■ **WHAT TO DO**
From the listing below, extract every line containing "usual".

■ **RAW DATA**
--
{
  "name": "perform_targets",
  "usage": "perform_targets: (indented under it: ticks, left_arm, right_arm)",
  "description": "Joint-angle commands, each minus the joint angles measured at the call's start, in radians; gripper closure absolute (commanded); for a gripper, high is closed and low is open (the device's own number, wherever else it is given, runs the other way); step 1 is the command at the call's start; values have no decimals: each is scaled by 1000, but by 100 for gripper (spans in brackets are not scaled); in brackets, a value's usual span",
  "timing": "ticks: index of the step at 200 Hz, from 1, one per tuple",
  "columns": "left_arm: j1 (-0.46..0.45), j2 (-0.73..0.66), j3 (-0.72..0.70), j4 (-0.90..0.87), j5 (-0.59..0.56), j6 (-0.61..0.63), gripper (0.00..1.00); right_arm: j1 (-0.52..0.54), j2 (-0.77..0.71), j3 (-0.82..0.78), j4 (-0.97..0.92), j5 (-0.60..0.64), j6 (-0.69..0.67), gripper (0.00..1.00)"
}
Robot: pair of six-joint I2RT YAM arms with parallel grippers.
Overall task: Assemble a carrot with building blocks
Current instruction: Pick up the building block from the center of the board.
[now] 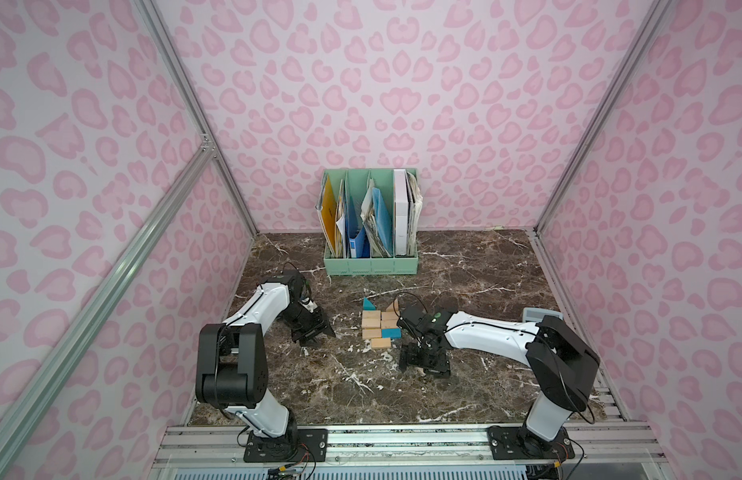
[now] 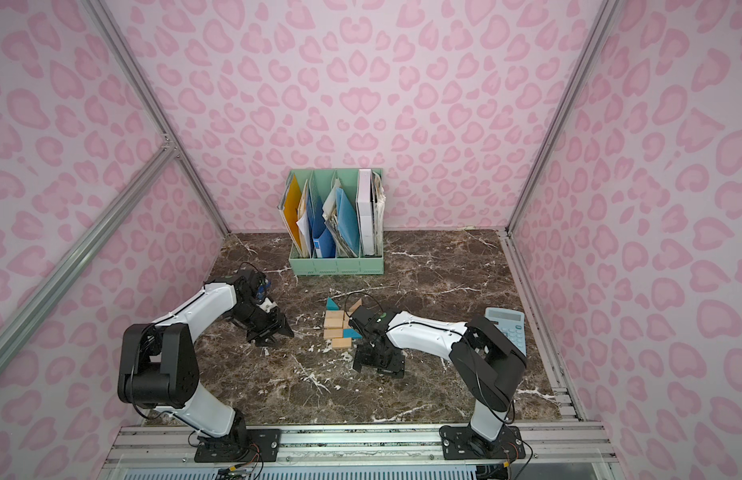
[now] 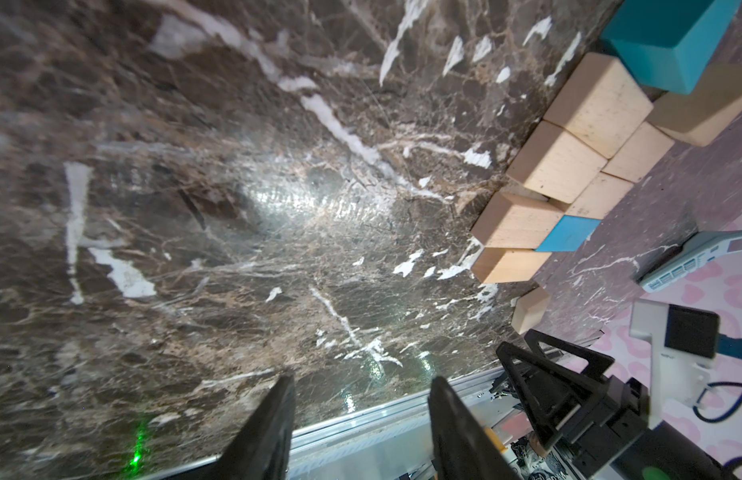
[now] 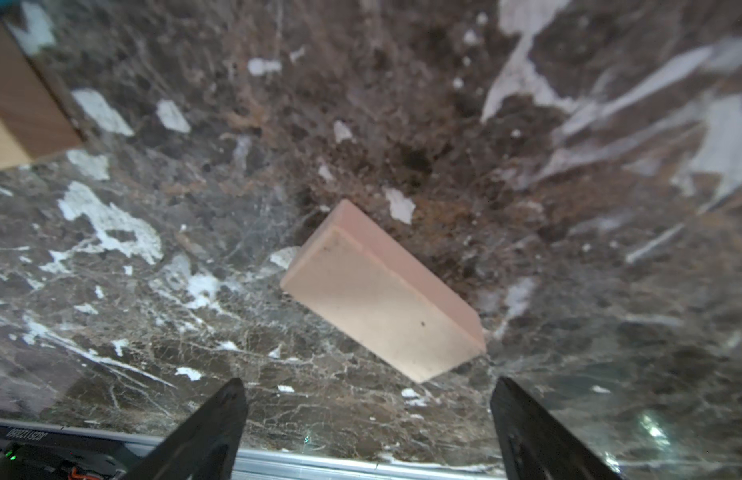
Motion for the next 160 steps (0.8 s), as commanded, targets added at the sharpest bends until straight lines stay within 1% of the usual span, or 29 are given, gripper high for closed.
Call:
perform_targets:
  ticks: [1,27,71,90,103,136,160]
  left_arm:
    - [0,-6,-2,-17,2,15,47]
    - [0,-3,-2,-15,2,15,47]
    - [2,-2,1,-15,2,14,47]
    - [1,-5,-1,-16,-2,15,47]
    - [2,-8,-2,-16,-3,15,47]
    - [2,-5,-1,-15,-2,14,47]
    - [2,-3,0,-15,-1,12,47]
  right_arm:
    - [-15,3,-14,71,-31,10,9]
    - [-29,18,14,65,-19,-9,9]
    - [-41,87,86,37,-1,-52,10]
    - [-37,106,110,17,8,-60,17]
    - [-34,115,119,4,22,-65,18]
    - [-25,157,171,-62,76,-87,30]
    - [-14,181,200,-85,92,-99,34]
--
■ **YOUR SOLUTION**
  "description": "Joint-angle commands, each minus the joint angles measured at the call's start, in radians; gripper closure absolute (commanded); for a gripper, high is closed and low is open (the device's own number, wherever else it is given, runs the other way); step 1 is the command at the call's start; values have no decimals: each is scaled by 1000, but by 100 for gripper (spans in brackets are not scaled); in brackets, a value's usual span",
Motion for the next 160 steps (0.8 s), as commanded, targets added at the sharpest bends until straight lines stay within 1% of the usual span, or 29 are given, gripper high for closed.

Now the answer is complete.